### YOUR TASK
Which lines of the data contain the string "coordinates"? Show each of them.

RECORDS FOR THE EXERCISE Start Marker

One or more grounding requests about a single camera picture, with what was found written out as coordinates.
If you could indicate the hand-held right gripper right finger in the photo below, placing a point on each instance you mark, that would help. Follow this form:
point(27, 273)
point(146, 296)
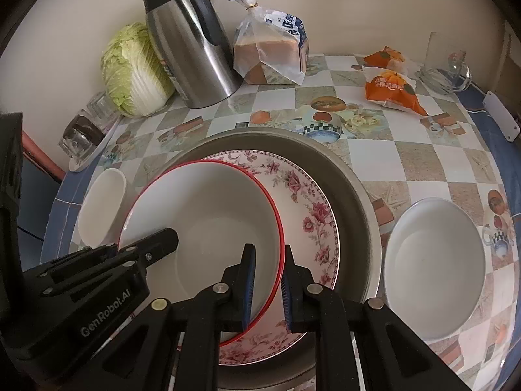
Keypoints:
point(287, 295)

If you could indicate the tall clear glass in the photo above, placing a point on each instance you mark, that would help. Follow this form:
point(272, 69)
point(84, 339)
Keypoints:
point(434, 57)

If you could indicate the red-rimmed white bowl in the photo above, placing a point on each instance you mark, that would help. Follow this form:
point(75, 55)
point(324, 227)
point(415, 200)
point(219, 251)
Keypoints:
point(203, 220)

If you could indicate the clear glass mug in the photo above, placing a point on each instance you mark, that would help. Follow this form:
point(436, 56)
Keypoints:
point(460, 71)

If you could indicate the pink floral plate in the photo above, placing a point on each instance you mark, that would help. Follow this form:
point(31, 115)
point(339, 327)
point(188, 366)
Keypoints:
point(313, 220)

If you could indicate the white oval tray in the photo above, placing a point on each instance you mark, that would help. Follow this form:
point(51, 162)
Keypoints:
point(87, 159)

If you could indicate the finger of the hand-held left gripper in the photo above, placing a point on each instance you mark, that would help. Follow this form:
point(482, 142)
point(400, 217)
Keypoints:
point(160, 242)
point(81, 256)

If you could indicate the large stainless steel basin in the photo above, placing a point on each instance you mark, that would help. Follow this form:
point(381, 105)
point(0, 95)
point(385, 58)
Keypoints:
point(352, 211)

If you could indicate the napa cabbage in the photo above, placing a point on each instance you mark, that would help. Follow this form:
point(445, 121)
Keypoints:
point(134, 69)

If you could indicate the red chair frame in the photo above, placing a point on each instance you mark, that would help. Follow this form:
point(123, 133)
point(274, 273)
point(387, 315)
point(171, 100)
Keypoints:
point(42, 152)

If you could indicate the clear drinking glass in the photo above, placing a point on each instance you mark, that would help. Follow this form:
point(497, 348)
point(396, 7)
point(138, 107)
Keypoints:
point(106, 110)
point(94, 104)

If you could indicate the round white bowl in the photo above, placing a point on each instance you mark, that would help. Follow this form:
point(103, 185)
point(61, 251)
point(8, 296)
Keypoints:
point(435, 260)

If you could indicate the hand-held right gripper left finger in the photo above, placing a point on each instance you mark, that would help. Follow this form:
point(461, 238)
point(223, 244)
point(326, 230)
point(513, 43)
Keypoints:
point(249, 287)

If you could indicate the white square bowl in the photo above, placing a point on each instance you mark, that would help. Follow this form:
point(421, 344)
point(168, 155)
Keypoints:
point(101, 207)

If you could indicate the orange snack packet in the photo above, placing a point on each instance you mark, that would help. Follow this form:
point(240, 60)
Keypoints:
point(390, 89)
point(382, 58)

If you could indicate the bagged sliced bread loaf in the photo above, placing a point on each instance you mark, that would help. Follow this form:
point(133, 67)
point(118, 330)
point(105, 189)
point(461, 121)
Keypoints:
point(268, 57)

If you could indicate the stainless steel thermos jug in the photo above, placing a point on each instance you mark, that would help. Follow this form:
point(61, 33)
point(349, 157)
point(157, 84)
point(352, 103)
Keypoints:
point(191, 49)

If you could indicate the white plastic strip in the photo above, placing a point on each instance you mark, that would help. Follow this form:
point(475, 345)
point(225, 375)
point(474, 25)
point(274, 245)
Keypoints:
point(501, 116)

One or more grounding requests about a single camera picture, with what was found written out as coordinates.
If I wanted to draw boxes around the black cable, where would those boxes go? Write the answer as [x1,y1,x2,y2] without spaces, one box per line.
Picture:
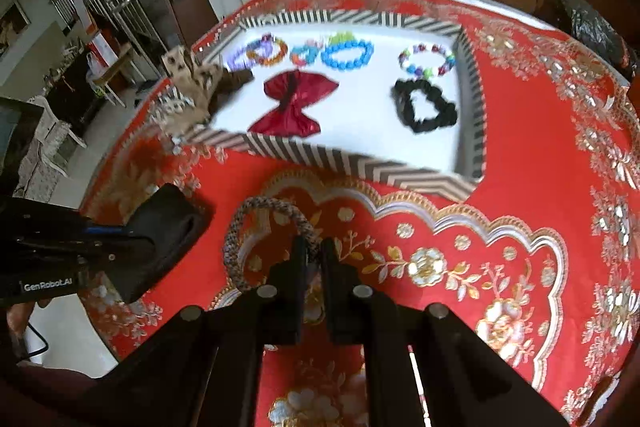
[25,319,52,362]

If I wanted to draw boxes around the purple bead bracelet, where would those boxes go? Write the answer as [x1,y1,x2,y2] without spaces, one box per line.
[226,42,266,71]

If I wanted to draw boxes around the striped edge white tray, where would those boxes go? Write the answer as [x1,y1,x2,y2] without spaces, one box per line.
[150,9,488,202]

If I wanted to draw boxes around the black scrunchie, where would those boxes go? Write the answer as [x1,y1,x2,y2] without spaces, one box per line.
[390,78,459,136]

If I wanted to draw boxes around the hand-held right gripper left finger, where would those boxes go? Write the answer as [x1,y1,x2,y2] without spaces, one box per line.
[87,234,308,427]

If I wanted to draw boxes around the person's left hand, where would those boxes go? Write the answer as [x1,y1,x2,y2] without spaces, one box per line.
[6,297,53,343]

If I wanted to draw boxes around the multicolour bead bracelet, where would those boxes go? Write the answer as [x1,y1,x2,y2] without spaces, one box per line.
[398,42,457,79]

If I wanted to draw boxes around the blue bead bracelet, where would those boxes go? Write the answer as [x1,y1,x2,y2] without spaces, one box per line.
[320,39,375,73]

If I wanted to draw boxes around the amber bead bracelet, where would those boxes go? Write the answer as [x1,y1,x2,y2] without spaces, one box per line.
[245,34,290,68]

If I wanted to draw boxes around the grey braided bracelet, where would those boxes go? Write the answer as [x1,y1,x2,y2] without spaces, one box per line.
[222,196,321,293]

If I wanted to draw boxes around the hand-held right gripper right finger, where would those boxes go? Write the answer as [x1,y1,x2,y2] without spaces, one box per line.
[320,238,571,427]

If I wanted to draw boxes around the framed picture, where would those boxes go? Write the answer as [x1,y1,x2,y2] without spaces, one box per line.
[0,0,32,58]

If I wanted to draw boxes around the large leopard print hair bow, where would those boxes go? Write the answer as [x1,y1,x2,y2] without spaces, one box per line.
[162,47,254,118]

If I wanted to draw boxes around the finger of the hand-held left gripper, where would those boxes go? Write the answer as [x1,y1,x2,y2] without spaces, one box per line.
[107,183,213,305]

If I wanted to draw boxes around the green star bead bracelet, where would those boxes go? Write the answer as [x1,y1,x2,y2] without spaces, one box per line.
[327,31,357,50]

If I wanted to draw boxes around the metal stair railing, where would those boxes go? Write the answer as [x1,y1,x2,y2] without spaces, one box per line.
[50,0,167,84]

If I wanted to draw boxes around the red satin hair bow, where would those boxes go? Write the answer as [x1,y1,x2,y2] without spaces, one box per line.
[247,69,339,138]

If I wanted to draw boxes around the black plastic bag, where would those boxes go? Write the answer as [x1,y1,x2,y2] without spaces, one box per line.
[555,0,640,80]

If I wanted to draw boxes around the pastel bead bracelet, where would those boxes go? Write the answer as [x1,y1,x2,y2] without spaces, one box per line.
[290,39,325,68]

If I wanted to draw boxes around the red floral tablecloth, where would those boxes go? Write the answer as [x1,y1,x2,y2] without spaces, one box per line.
[80,0,640,427]

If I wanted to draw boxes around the white plastic chair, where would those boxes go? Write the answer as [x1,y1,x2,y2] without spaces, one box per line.
[29,94,87,178]

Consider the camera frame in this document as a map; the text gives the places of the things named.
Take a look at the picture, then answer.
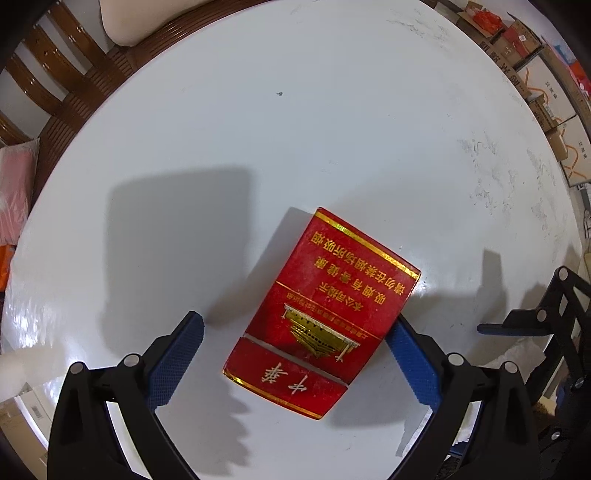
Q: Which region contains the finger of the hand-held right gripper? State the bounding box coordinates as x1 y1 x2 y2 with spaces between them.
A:
477 265 591 385

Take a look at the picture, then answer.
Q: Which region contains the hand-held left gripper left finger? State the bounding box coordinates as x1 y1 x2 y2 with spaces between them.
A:
47 311 205 480

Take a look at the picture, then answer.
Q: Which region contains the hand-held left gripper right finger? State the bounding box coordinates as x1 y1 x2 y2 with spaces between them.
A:
385 314 540 480

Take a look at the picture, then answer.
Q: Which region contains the red cigarette box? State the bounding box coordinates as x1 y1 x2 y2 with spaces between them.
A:
222 207 422 421

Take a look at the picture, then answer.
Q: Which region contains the stack of cardboard boxes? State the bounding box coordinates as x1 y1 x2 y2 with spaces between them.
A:
438 0 591 190

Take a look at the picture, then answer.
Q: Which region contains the wooden chair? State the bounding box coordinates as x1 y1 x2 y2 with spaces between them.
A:
0 0 185 153

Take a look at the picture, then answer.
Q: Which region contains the beige cushion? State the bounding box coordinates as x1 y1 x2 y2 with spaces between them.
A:
100 0 218 47

RECORDS FOR THE EXERCISE End Marker

### RESULT FOR THIS TASK
One or more grounding requests about a single camera picture, with what was found written out as coordinates.
One or more grounding requests about a single camera picture, with what was found written out as coordinates.
Q: Which region contains the finger of the hand-held right gripper? State the bounding box coordinates as x1 y1 x2 y2 with spaces between them.
Q: Which region contains the hand-held left gripper left finger? State the bounding box coordinates as x1 y1 x2 y2 with spaces between them.
Q: Which region contains the hand-held left gripper right finger? State the bounding box coordinates as x1 y1 x2 y2 with spaces between them.
Q: Which region contains the red cigarette box? State the bounding box coordinates as x1 y1 x2 y2 with spaces between them.
Q: Which region contains the stack of cardboard boxes? State the bounding box coordinates as x1 y1 x2 y2 with spaces between them.
Q: Which region contains the wooden chair? State the bounding box coordinates as x1 y1 x2 y2 with spaces between them.
Q: Which region contains the beige cushion? State the bounding box coordinates as x1 y1 x2 y2 with spaces between them.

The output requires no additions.